Lol I bet it was the same breeder you guys used! Wow to both of your fish they are real beauties and its got me very excited for the day that my guy gets that size. I think they would enhance any all male tank, thanks for posting them!!


----------



## 13razorbackfan (Sep 28, 2011)

peterock44 said:


> fiance set up the camera for me and i just sat there and took about 100 pics to get about 20 that turned out decent. i wish i could get pics as good as some i've seen on these forums. got him from lfd, along with all my other peacocks and haps
> 
> Camera: canon rebel T3i
> shutter: 1/60
> ...


Yeah...your camera has a better shutter speed. I am looking at getting a new DSLR camera but man they are expensive.


----------



## peterock44 (Jul 3, 2012)

Tell me about it! I bought a new ball python and a rack system and she got a expensive camera. Last year's tax return was good to us, not so much this year though...


----------



## denmck (Mar 22, 2013)

Love the pictures of the intermedius and I'm definitely adding him to the list! In fact, I contacted one online vendor to see what was available and they currently have everything I want! The bad news is my tank is still cycling! It's been almost a month and my nitrites won't start converting. There are very little nitrates, just high nitrites. I think I may have overdosed on the ammonia a bit and got lot's of nice bacteria easily converting the ammonia, but the nitrite output was too high. Trying water changes to get it down.

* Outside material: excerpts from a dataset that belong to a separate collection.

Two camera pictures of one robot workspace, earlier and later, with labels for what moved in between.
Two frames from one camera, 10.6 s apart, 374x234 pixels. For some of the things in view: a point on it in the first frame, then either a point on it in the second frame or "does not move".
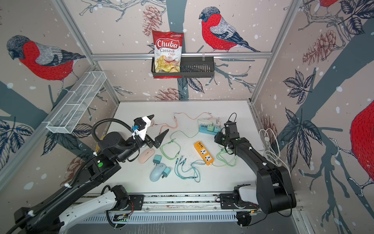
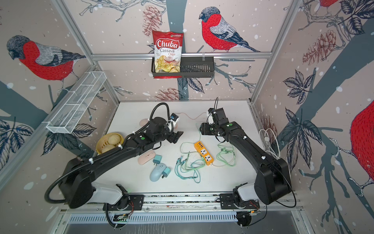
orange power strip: x=207 y=157 does not move
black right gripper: x=217 y=137 -> x=204 y=130
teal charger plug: x=166 y=172 does not move
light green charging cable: x=176 y=142 -> x=225 y=155
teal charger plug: x=157 y=159 does not move
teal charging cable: x=191 y=173 does not move
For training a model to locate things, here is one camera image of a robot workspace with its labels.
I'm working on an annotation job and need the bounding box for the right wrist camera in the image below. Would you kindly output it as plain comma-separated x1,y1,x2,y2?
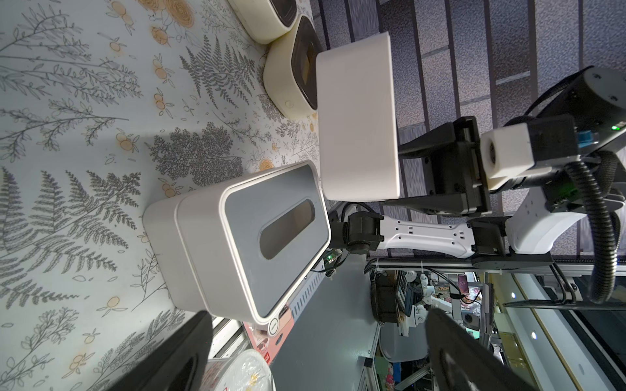
480,114,599,193

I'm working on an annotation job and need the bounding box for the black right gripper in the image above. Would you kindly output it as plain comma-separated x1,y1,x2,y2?
384,117,492,217

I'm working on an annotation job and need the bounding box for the pink stapler blister pack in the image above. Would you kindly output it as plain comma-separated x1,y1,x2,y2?
243,306,295,365

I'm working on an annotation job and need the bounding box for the dark lid cream tissue box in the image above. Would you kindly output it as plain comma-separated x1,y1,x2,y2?
228,0,298,45
263,15,323,121

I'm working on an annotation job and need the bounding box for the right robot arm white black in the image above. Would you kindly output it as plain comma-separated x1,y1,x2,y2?
329,66,625,269

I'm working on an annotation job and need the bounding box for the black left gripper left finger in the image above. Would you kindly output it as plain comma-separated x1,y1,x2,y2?
111,311,213,391

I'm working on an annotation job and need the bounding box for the grey lid tissue box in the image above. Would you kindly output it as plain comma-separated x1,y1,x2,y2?
143,161,331,325
316,33,401,202

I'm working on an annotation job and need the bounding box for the white slotted cable duct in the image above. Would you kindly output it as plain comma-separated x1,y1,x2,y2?
288,272,325,322

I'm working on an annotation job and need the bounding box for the white yellow snack pouch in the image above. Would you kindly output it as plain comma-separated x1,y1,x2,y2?
200,350,276,391

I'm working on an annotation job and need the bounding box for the black corrugated cable hose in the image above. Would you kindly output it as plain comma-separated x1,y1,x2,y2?
565,150,621,304

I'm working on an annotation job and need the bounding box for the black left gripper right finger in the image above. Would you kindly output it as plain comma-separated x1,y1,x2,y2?
425,309,533,391

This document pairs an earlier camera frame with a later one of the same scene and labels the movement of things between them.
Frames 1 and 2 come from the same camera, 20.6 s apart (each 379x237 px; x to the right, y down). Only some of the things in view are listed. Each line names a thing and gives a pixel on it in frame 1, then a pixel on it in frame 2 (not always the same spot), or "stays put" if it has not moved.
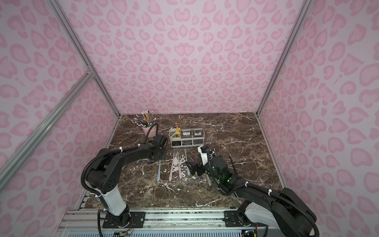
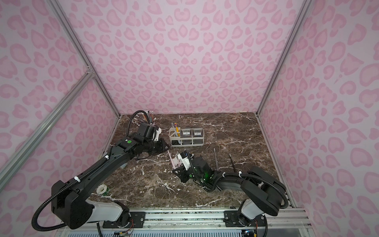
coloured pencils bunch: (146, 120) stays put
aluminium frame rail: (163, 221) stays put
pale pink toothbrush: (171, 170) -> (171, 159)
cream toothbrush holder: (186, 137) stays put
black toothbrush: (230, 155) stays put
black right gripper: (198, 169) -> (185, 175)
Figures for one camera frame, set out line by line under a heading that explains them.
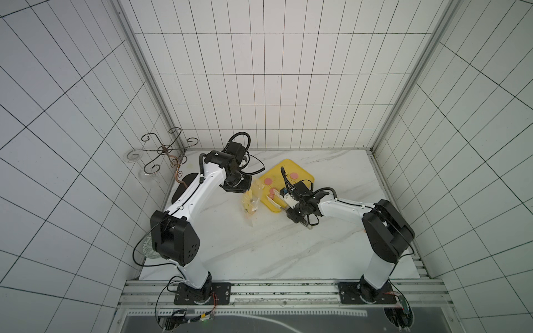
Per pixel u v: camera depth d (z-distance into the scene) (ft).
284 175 2.66
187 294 2.20
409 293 2.46
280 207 3.00
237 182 2.25
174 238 1.44
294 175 3.56
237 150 2.14
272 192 3.22
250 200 3.01
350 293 2.32
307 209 2.21
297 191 2.40
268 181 3.49
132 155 2.39
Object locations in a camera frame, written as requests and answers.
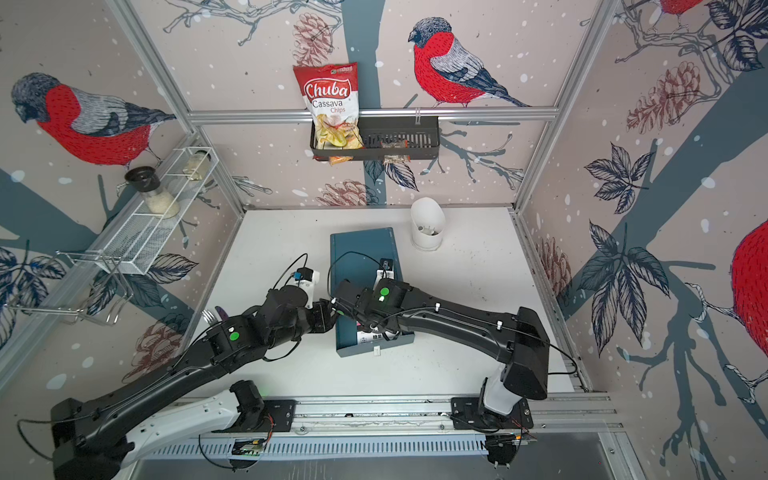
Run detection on teal drawer cabinet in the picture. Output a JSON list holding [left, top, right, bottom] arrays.
[[327, 227, 415, 358]]

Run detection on flower seed bag pink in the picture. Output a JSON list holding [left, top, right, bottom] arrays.
[[355, 323, 392, 345]]

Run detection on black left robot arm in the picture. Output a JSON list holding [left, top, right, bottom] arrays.
[[51, 285, 335, 479]]

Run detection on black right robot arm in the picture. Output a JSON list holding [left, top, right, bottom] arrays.
[[331, 279, 561, 434]]

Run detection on silver fork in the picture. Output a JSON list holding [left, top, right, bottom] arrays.
[[201, 310, 219, 326]]

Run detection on white cylindrical cup holder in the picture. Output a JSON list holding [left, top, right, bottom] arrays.
[[410, 197, 446, 251]]

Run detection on snack packet in basket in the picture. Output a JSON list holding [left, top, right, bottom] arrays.
[[382, 140, 410, 170]]

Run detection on small white lid jar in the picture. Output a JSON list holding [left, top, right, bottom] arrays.
[[182, 150, 211, 182]]

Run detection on black lid spice jar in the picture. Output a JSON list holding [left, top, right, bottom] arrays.
[[124, 166, 180, 219]]

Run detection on red Chuba cassava chips bag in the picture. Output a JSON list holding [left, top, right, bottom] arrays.
[[293, 63, 364, 164]]

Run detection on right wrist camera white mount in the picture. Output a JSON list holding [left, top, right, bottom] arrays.
[[374, 258, 397, 285]]

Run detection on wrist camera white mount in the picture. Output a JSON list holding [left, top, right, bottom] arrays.
[[374, 258, 397, 285], [289, 267, 320, 309]]

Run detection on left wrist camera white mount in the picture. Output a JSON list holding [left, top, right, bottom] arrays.
[[289, 267, 320, 309]]

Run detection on white wire wall shelf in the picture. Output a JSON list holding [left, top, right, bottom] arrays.
[[85, 146, 219, 275]]

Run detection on black hanging wire basket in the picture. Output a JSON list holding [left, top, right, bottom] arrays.
[[310, 116, 440, 161]]

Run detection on chrome wire hook rack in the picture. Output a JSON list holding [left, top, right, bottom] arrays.
[[1, 250, 136, 326]]

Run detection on aluminium horizontal back rail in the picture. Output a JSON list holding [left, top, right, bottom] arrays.
[[187, 106, 560, 126]]

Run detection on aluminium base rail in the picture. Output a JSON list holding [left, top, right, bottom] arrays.
[[152, 393, 625, 469]]

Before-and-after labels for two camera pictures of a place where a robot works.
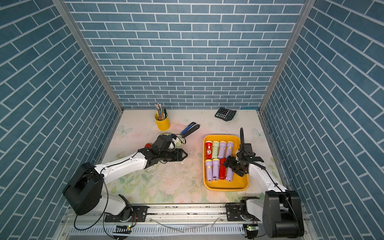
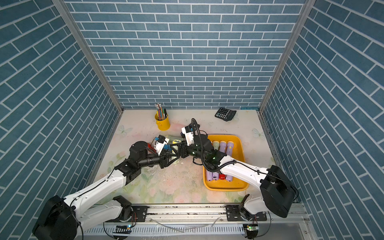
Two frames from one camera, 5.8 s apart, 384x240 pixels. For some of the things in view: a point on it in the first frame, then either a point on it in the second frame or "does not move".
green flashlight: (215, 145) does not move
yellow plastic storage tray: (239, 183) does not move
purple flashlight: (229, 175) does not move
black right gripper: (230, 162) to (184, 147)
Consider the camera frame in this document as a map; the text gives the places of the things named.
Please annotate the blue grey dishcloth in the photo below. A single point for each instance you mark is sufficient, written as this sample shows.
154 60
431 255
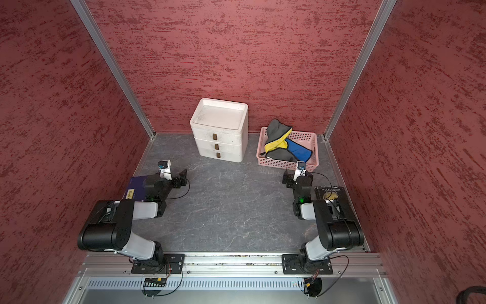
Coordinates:
298 152

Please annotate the right corner aluminium post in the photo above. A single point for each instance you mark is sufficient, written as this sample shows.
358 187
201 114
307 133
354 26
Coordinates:
374 33

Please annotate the corner aluminium post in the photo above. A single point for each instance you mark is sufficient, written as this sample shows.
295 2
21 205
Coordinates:
94 31
374 33

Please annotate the black book gold print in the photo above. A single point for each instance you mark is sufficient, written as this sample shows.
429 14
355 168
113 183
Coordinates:
330 193

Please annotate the purple book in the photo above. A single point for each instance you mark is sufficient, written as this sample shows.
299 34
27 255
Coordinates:
138 188

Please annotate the yellow grey dishcloth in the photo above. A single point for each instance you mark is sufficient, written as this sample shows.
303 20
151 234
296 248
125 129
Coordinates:
276 144

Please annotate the aluminium front rail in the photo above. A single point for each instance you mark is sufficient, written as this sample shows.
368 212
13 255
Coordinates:
237 264

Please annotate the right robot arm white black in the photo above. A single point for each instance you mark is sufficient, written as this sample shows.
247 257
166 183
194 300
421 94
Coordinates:
329 207

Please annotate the white three-drawer storage unit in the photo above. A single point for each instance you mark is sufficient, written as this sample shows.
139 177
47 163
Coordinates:
220 129

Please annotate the left corner aluminium post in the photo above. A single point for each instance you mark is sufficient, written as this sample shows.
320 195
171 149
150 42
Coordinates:
94 31

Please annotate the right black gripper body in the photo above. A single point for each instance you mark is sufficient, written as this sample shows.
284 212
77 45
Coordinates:
291 183

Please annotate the pink plastic basket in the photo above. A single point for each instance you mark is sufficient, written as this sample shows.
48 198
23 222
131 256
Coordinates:
303 145

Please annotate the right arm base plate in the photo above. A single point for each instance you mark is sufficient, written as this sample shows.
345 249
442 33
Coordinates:
292 264

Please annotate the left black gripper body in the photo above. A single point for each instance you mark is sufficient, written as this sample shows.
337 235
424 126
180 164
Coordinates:
175 183

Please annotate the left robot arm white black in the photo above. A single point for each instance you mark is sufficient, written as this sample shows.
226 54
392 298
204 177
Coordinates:
109 225

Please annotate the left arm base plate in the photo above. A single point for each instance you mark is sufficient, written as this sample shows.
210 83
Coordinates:
171 263

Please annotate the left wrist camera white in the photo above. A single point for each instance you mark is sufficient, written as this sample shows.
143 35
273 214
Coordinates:
164 167

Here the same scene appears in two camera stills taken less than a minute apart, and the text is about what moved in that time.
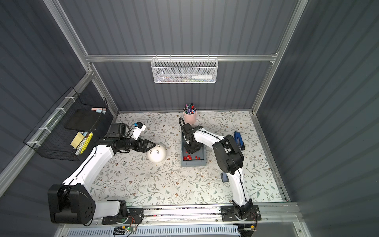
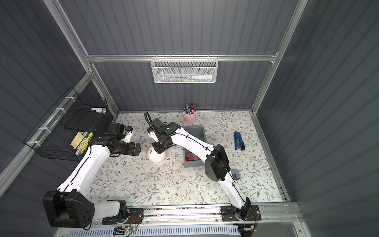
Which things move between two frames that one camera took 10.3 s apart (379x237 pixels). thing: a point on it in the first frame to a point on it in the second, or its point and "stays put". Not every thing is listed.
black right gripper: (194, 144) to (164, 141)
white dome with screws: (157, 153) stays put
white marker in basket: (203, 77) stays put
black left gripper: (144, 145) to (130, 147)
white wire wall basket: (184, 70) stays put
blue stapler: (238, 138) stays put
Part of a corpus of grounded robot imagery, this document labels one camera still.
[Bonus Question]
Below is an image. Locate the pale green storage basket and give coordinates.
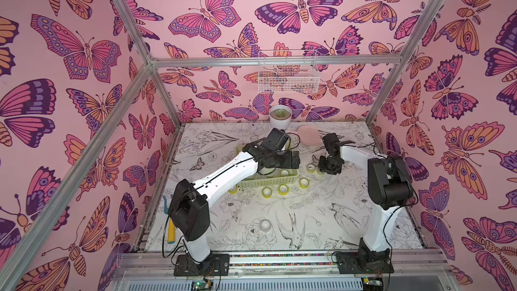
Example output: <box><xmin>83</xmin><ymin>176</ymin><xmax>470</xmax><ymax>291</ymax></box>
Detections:
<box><xmin>238</xmin><ymin>168</ymin><xmax>299</xmax><ymax>188</ymax></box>

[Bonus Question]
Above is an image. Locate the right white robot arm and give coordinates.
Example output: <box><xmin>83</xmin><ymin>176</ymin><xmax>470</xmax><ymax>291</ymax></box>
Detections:
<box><xmin>318</xmin><ymin>133</ymin><xmax>413</xmax><ymax>255</ymax></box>

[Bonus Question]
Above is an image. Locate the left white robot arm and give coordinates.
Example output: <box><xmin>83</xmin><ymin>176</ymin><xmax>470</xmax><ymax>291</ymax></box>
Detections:
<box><xmin>168</xmin><ymin>128</ymin><xmax>300</xmax><ymax>264</ymax></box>

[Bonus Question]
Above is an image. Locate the small clear tape roll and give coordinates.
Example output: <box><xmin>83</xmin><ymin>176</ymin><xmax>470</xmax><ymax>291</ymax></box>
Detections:
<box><xmin>260</xmin><ymin>219</ymin><xmax>272</xmax><ymax>232</ymax></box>

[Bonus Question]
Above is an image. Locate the pink plastic scoop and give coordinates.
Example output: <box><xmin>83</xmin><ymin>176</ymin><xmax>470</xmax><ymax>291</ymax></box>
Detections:
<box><xmin>296</xmin><ymin>125</ymin><xmax>322</xmax><ymax>146</ymax></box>

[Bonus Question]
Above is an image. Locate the white potted succulent plant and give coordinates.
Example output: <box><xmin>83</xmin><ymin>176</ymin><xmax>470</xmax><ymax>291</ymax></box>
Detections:
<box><xmin>269</xmin><ymin>105</ymin><xmax>292</xmax><ymax>131</ymax></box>

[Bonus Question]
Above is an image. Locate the white wire wall basket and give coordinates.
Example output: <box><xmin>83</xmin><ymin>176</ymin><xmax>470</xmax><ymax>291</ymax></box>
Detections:
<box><xmin>257</xmin><ymin>51</ymin><xmax>320</xmax><ymax>94</ymax></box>

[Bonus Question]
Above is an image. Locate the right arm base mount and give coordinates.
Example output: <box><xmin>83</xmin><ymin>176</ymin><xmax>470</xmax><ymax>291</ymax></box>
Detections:
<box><xmin>333</xmin><ymin>249</ymin><xmax>394</xmax><ymax>275</ymax></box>

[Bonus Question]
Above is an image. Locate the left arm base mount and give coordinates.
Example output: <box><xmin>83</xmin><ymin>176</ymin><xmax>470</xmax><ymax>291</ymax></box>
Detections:
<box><xmin>174</xmin><ymin>253</ymin><xmax>230</xmax><ymax>277</ymax></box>

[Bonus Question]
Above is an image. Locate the aluminium front rail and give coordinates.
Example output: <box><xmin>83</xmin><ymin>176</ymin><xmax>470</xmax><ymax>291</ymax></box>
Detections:
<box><xmin>113</xmin><ymin>249</ymin><xmax>460</xmax><ymax>290</ymax></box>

For those talking photography, I also am an amateur photographer (my husband was a professional, now retired from that). I've been using a Canon Power Shot S5IS for some time now as I didn't want to deal with lens changes after years of hauling around film cameras with multiple lenses, filters, etc. I've been happy with the results for what I typically use my camera for but I'm always looking at what is new out there. I love "tools", LOL. Since I don't have any fish to shoot yet, here's a photo of one of my favorite fish from my old marine tank. Since this is my thread, I feel okay hi-jacking it for a minute.


----------